Where have you got this from? The motion has no way of knowing what state the light is in. There is normally a cool down period but this is so it doesn't go ON off ON off ON off ON when you walk under it. It's normally less than 1 min about 30 seconds is about right. Some systems this can be a lot longer like the one I work with for my job. But it's not good for tracking presence. Where as these stuff normally are.

So then the app also has a timer, so when it activates light should turn on. In basic rules of you turn off the light the app doesn't know what has happened so thinks the light is still on. So in this case (depending on how it's set up in the app) you have to wait for the motion to go inactive and stay inactive for what ever you have set as the wait time in the basic app. Then the app will send a off and it competes so you can start again. There is a set up in basic rules which would actually keep turning the lights on.

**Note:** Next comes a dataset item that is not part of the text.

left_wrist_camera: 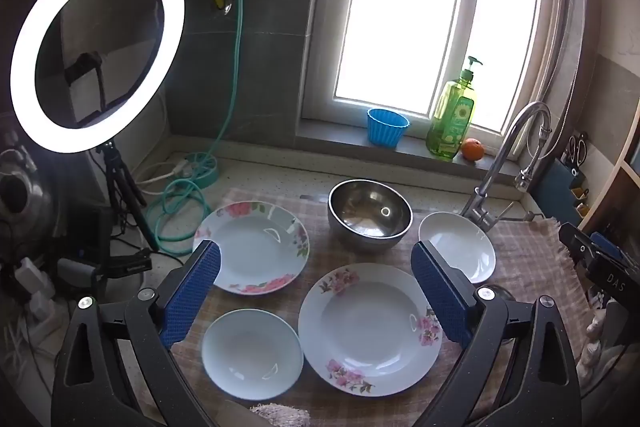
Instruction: Organize plates and bowls
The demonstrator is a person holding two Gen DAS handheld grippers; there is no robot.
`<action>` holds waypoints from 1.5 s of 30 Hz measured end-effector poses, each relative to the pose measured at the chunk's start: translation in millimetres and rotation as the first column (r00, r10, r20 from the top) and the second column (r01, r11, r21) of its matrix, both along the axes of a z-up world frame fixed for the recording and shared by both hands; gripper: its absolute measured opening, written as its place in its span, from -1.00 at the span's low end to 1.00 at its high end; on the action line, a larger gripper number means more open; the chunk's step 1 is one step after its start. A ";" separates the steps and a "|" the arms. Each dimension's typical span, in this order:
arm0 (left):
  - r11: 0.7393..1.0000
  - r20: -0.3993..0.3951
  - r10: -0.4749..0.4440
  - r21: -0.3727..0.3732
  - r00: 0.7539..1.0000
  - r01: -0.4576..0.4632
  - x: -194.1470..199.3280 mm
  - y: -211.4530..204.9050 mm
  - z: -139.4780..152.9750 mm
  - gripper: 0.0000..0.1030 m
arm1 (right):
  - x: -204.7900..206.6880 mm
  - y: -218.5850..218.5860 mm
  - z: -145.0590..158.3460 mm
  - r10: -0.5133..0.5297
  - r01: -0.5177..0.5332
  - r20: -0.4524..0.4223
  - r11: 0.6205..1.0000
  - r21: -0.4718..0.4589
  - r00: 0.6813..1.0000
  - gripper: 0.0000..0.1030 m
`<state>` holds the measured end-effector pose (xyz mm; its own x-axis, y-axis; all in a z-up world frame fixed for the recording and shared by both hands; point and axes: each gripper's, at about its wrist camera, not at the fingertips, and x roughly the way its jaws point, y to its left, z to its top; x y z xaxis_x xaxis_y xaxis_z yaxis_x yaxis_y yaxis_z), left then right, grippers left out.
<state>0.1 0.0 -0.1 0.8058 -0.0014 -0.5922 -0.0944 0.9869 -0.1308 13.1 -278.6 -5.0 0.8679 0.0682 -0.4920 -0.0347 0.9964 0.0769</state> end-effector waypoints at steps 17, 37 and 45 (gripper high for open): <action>1.000 0.002 -0.007 -0.003 1.000 0.007 -1.6 -2.5 -4.9 0.88 | -3.8 1.3 3.1 -0.019 0.020 0.034 1.000 -0.014 0.999 1.00; 1.000 -0.003 -0.006 -0.004 1.000 0.006 0.2 -1.8 -3.5 0.88 | 2.6 1.6 -1.8 -0.012 0.012 0.019 1.000 -0.014 1.000 1.00; 1.000 -0.006 -0.006 -0.007 1.000 0.006 2.1 -1.3 -5.1 0.88 | 3.4 5.7 -4.0 -0.001 0.001 0.018 1.000 -0.022 1.000 1.00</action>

In room lighting it does the same, but it can be told when you have turned off the light. So unlike the more basic apps it could be controlled as to work either way. It could have a manual time out aswell as a auto time our.

Still need to know this though, there is something strange going on and we need all the information to assist.

1 Like

Looks like there may need some configuration changes to the device. Not sure if this would have happened on paring? @bcopeland could you assist? I believe it's the basic motion sensor driver used.

These sensors are painfully slow.. I have 2 of them.. They won’t be good for much beyond security purposes…

3 Likes

not true .. i use them and they are fine.. just make sure you set the off time in your rules longer than the timeout.. i think i have mine at 4 or 5 minutes. but yes if you want quick instant response get the nyce zigbee ones.. i use those in the bathrooms with added benefit of temp.

1 Like

I was reading their docs and it suggests they are extremely sleepy. It would explain why 1st pass they don't work then next pass they do.

Which is? I can't find it in their documents.